▶ _TASK REQUIREMENTS_: Print the listing below once more, unchanged.
____ RAW DATA
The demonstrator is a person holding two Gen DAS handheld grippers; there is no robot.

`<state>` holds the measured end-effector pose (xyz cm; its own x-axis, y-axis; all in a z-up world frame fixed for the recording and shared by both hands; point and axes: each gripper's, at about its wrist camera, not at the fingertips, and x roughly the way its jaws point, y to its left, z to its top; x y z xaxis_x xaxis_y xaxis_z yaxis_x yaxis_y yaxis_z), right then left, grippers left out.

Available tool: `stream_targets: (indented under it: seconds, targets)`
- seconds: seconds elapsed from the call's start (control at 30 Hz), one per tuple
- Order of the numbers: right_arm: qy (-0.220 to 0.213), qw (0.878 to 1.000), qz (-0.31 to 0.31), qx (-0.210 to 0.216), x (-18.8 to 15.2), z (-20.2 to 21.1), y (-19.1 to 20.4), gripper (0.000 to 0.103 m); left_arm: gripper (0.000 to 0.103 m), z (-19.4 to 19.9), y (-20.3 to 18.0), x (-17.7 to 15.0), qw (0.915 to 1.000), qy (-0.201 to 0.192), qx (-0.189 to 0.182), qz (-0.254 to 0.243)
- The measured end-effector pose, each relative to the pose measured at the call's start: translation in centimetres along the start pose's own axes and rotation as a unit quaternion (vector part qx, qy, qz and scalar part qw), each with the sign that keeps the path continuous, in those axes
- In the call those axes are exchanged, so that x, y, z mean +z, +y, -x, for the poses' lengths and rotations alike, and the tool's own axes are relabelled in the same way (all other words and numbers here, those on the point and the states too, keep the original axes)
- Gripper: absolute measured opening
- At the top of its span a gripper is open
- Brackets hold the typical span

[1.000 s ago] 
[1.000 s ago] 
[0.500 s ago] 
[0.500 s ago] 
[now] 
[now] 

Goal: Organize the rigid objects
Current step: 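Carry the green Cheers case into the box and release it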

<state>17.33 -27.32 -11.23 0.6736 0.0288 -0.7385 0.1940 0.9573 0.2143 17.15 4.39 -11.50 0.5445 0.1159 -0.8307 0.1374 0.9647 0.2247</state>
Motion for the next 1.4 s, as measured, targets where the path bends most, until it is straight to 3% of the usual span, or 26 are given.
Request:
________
▶ _TASK RESPONSE_:
The demonstrator is a person holding two Gen DAS handheld grippers; there is no robot.

`<state>` holds the measured end-effector pose (xyz cm; its own x-axis, y-axis; all in a z-up world frame fixed for the recording and shared by both hands; point and axes: each gripper's, at about its wrist camera, not at the fingertips, and x roughly the way its jaws point, y to its left, z to its top; x y z xaxis_x xaxis_y xaxis_z yaxis_x yaxis_y yaxis_z), right then left, grippers left out.

Available tool: `stream_targets: (indented under it: seconds, targets)`
- seconds: seconds elapsed from the call's start (control at 30 Hz), one per tuple
- Order of the numbers: right_arm: qy (-0.220 to 0.213), qw (0.878 to 1.000), qz (-0.31 to 0.31), qx (-0.210 to 0.216), x (-18.8 to 15.2), z (-20.2 to 21.1), y (-19.1 to 20.4), gripper (0.000 to 0.103 m); left_arm: gripper (0.000 to 0.103 m), z (-19.4 to 19.9), y (-20.3 to 18.0), x (-17.7 to 15.0), qw (0.915 to 1.000), qy (-0.201 to 0.192), qx (-0.189 to 0.182), qz (-0.254 to 0.243)
- The measured end-effector pose, each relative to the pose measured at the call's start: translation in centimetres along the start pose's own axes and rotation as a unit quaternion (vector part qx, qy, qz and scalar part qw), each with the sign that keeps the path continuous, in those axes
- In the call those axes are exchanged, so that x, y, z mean +z, +y, -x, for the poses' lengths and rotations alike, and the tool's own axes are relabelled in the same way (all other words and numbers here, those on the point and the states too, keep the original axes)
- Gripper: absolute measured opening
- At the top of its span a gripper is open
- Brackets hold the typical span

[1.000 s ago] 
[1.000 s ago] 
[0.500 s ago] 
[0.500 s ago] 
[now] 
[now] 

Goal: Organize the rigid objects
Current step: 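Carry the green Cheers case into the box and release it
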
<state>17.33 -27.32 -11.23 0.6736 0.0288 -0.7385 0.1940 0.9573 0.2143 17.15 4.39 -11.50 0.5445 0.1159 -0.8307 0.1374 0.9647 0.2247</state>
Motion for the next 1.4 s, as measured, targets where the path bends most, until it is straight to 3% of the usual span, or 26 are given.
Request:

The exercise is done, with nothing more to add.